Entering the world of corporate innovation management
Building an innovation practice from scratch

The Role
I joined Invacare in January 2018 as the first Innovation & Business Design Coach in a newly established innovation department.
The mandate was simple on paper and hard in practice: introduce user-centred innovation into a global medical device company that hadn’t systematically done product innovation in years.
Learning The Ropes (fast)
I came from creative agencies and a start-up environment where everyone fits in one room. Invacare was the opposite: thousands of employees, strong legacy products, long-tenured teams, and deeply embedded ways of working.
There was no gradual onboarding. I jumped straight into:
- Building the Innovation Playbook
- Training employees in design thinking and business model innovation
- Coaching sprint teams across functions and countries
I learned to coach by coaching and shadowing experts. I studied the theory while applying it.

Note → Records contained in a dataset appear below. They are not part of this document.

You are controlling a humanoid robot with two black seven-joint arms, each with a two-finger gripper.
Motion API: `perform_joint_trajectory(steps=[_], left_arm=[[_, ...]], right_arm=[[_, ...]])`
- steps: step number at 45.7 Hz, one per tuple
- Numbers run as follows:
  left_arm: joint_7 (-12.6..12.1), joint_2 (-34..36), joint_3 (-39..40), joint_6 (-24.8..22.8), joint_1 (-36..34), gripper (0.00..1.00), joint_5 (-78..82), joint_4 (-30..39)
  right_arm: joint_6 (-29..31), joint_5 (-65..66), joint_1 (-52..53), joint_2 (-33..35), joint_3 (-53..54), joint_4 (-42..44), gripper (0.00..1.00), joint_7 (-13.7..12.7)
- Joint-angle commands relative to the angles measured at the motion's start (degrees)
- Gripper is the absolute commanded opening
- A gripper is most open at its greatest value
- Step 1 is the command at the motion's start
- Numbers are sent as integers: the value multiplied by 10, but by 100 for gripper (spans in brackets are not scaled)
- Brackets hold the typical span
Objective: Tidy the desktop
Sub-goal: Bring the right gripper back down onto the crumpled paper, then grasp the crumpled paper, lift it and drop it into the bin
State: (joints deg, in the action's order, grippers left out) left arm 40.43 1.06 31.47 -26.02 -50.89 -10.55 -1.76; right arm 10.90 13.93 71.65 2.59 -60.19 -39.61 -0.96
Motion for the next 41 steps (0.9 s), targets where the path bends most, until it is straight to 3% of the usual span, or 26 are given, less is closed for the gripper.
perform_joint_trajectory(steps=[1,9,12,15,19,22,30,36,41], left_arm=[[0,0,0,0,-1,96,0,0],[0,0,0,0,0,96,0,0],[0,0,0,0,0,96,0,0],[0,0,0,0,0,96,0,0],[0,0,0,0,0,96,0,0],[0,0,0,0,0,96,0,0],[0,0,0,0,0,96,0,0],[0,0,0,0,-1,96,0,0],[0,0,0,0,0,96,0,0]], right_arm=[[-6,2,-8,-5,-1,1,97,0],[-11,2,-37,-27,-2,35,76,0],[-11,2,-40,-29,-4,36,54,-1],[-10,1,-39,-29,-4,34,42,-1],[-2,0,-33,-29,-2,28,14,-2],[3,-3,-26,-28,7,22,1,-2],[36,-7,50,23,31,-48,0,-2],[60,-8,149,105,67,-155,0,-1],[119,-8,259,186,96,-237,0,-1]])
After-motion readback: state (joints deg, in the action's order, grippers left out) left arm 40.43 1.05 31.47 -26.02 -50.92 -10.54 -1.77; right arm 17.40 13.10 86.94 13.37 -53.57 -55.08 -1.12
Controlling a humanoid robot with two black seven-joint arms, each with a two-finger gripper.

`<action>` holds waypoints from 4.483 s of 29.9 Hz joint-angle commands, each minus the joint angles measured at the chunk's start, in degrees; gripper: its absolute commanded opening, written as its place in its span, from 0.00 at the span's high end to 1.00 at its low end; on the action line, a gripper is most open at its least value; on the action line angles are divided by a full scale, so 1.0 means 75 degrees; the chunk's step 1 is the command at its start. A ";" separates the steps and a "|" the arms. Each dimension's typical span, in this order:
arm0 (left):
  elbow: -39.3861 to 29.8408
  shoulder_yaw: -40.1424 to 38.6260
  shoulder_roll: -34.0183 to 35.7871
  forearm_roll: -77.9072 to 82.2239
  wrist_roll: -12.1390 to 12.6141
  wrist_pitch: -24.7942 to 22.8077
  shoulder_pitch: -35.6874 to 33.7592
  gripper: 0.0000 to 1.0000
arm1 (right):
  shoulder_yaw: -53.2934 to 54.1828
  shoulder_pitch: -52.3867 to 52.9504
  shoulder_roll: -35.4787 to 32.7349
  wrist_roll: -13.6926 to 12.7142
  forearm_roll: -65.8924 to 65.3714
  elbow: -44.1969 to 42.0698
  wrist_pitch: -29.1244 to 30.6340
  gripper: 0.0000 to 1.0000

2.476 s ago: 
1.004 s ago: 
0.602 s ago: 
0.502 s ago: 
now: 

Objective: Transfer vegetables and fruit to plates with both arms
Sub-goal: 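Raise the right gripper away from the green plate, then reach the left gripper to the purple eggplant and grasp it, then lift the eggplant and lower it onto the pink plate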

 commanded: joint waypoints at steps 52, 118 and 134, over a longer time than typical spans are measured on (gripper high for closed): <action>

What made this possible was explicit top-level support: the innovation function was sponsored directly by senior leadership, which gave the work legitimacy from day one.
Changing The Ways Of Working
Over my almost 5 years at Invacare, I:
- Trained hundreds of employees from associates to C-level
- Coached dozens of 10-week innovation sprints, each reviewed by an Innovation Council of senior leaders
- Worked across R\&D, Marketing, Operations, Supply Chain, and Leadership
During and after COVID, when product innovation paused, my role shifted. I applied my coaching and facilitation skills to business-critical internal challenges, including:
- Supporting the restart of operations at a Central Distribution Centre
- Redesigning the Global Product Portfolio Strategy process
- Leading complex, cross-functional work fully online, introducing new visual tools and collaboration formats
Post-COVID, I was promoted to Head of Continuous Improvement (EMEA). While the title changed, the core of the work remained the same: helping teams tackle real business problems with structure, clarity, and momentum.
I reported directly to the Managing Director EMEA, who later became CEO of the global company, and worked closely with leadership across levels.



The Insight
Invacare gave me a deep, practical understanding of:
- European healthcare systems and reimbursement models
- The reality that in healthcare, the user is often neither the buyer nor the decision-maker
- How innovation intersects with regulation, legacy portfolios, and operational constraints
I coached innovation sprint teams that uncovered white spots in the market, leading to new business models and later spin-offs.
Just as importantly, I saw where innovation stalls: not because of ideas, but because of incentives, language, and decision structures.